Common issues when connecting Mistral AI (Frontier LLMs & Embeddings) to Mastra AI through the Vinkius, and how to resolve them.

01

createMCPClient not exported

Install: npm install @mastra/mcp

Mistral AI (Frontier LLMs & Embeddings) + Mastra AI FAQ

Common questions about integrating Mistral AI (Frontier LLMs & Embeddings) MCP Server with Mastra AI.

01

How does Mastra AI connect to MCP servers?

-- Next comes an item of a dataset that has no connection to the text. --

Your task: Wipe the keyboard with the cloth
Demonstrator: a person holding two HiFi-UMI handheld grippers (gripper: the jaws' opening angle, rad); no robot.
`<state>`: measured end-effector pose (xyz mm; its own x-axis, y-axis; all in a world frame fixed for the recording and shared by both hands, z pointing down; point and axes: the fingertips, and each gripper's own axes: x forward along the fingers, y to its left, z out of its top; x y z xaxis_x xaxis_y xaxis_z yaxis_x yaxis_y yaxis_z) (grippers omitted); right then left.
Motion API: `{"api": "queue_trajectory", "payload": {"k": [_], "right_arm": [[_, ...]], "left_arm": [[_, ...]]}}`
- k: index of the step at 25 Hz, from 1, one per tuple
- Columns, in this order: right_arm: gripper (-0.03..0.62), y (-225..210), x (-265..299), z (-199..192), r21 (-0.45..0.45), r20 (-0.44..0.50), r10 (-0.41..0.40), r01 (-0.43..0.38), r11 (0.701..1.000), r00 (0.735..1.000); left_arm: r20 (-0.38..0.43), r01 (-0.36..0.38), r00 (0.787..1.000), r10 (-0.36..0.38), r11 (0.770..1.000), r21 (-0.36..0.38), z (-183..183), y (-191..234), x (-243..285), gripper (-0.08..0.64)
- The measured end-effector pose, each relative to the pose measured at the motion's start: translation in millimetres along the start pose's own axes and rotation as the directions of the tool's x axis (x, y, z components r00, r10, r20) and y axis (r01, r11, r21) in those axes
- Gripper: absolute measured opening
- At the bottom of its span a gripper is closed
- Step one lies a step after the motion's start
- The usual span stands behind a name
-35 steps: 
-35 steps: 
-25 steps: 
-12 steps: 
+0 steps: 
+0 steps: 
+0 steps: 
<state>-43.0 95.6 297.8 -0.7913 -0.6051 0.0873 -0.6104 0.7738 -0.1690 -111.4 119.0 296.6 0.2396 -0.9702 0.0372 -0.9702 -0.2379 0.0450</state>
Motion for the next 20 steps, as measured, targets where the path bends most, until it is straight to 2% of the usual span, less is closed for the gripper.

Create an MCPClient with the server URL and pass it to your agent. Mastra discovers all tools and makes them available with full TypeScript types.
02

Can Mastra agents use tools from multiple servers?

Yes. Pass multiple MCP clients to the agent constructor. Mastra merges all tool schemas and the agent can call any tool from any server.
03

Does Mastra support workflow orchestration?

Yes. Mastra has a built-in workflow engine that lets you chain MCP tool calls with branching logic, error handling, and parallel execution.

Connect Mistral AI (Frontier LLMs & Embeddings) to Mastra AI

Get your token, paste the configuration, and start using 7 tools in under 2 minutes. No API key management needed.